**Exercise instructions:** Find the word "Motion" in the listing, and copy out each line where it turns up.

(Stored data begins)

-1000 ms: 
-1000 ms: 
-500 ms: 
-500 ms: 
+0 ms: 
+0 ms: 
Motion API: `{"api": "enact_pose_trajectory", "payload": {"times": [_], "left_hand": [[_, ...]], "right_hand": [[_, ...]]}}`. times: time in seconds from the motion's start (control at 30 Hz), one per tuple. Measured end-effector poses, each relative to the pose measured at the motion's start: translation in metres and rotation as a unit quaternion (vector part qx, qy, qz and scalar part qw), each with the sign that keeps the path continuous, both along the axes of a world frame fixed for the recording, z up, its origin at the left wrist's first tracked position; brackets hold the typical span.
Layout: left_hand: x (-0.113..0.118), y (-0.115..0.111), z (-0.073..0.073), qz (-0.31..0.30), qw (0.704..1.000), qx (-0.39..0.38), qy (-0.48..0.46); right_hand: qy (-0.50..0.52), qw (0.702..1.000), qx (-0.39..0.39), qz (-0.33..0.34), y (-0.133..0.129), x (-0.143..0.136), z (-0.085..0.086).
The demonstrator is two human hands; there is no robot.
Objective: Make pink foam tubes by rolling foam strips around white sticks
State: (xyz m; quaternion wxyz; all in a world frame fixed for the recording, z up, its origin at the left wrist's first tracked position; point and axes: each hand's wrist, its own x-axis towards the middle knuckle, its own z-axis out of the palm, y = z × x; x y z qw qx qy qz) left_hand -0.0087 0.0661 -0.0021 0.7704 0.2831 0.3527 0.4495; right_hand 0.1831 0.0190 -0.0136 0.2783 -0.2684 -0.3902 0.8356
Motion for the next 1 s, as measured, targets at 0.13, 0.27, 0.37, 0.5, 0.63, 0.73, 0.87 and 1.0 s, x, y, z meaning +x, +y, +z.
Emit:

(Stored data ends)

**Reply:**
Motion API: `{"api": "enact_pose_trajectory", "payload": {"times": [_], "left_hand": [[_, ...]], "right_hand": [[_, ...]]}}`. times: time in seconds from the motion's start (control at 30 Hz), one per tuple. Measured end-effector poses, each relative to the pose measured at the motion's start: translation in metres and rotation as a unit quaternion (vector part qx, qy, qz and scalar part qw), each with the sign that keeps the path continuous, both along the axes of a world frame fixed for the recording, z up, its origin at the left wrist's first tracked position; brackets hold the typical span.
Motion for the next 1 s, as measured, targets at 0.13, 0.27, 0.37, 0.5, 0.63, 0.73, 0.87 and 1.0 s, x, y, z meaning +x, +y, +z.

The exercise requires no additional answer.